● **Work to be completed**: Write out the listing from the line with "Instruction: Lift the" to the line with "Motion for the", both lines included, exactly and nothing beyond. Leave pictures out.

● **Recorded information**:
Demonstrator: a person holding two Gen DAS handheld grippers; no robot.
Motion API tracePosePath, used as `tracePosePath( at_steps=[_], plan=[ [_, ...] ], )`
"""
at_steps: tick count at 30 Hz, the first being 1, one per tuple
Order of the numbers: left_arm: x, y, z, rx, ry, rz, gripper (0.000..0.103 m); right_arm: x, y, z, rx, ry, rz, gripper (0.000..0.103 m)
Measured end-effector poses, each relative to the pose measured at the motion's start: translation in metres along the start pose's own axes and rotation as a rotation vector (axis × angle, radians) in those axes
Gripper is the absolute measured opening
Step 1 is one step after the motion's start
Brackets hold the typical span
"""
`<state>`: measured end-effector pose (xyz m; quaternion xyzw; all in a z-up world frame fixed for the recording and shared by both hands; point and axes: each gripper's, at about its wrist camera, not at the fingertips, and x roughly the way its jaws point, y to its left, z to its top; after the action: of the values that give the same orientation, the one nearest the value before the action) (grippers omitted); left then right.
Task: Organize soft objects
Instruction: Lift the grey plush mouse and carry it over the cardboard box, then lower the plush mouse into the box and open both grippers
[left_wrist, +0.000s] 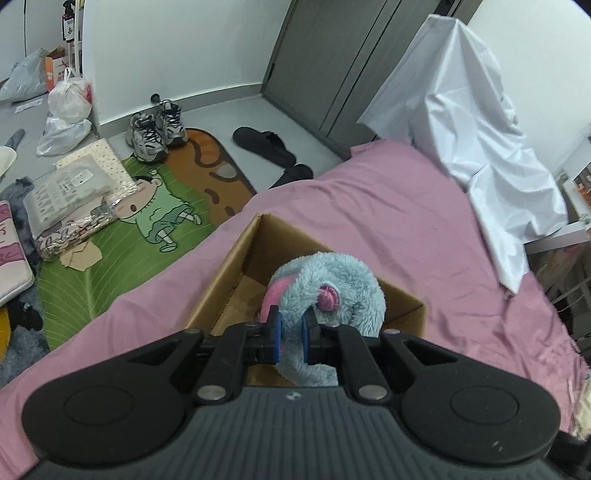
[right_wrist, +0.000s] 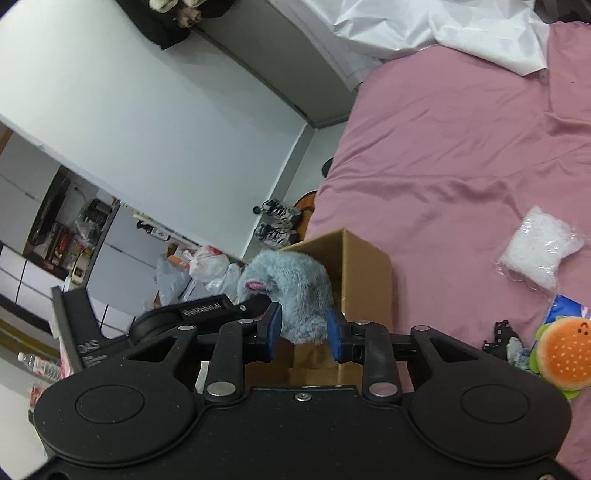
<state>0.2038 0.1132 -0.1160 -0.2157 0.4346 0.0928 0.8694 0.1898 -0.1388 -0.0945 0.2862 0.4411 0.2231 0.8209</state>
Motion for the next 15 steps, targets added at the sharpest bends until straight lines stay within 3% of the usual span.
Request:
tracePosePath(
  at_steps=[7, 10, 12, 15],
  plan=[
    [0.013, -0.004, 0.002, 0.035, 0.048, 0.097, 0.013, -0.002, -0.006, 0.001, 0.015, -0.003, -0.012, 0.029],
    [0.008, -0.006, 0.004, 0.058, 0.047, 0.129, 0.029, 0.000, -0.010, 0.002, 0.025, 0.004, -0.017, 0.029],
    [0.002, -0.006, 0.004, 0.061, 0.042, 0.145, 0.047, 0.000, -0.011, 0.002, 0.030, 0.008, -0.017, 0.029],
    [-0.010, -0.008, 0.003, 0.072, 0.030, 0.144, 0.056, -0.002, -0.010, 0.002, 0.030, 0.006, -0.014, 0.034]
  ],
)
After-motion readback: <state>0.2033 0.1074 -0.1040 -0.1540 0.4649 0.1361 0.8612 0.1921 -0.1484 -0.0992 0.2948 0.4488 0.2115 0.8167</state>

● **Exercise answer**:
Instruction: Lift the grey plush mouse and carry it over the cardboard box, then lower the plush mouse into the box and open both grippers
[left_wrist, +0.000s] 
[right_wrist, +0.000s] 
<state>0.2038 0.1132 -0.1160 -0.2157 0.4346 0.0928 0.8694 0.1898 -0.1388 -0.0945 0.2862 0.4411 0.2231 0.8209</state>
Motion for the next 15 steps, targets added at the sharpest bends until straight lines stay within 3% of the usual span.

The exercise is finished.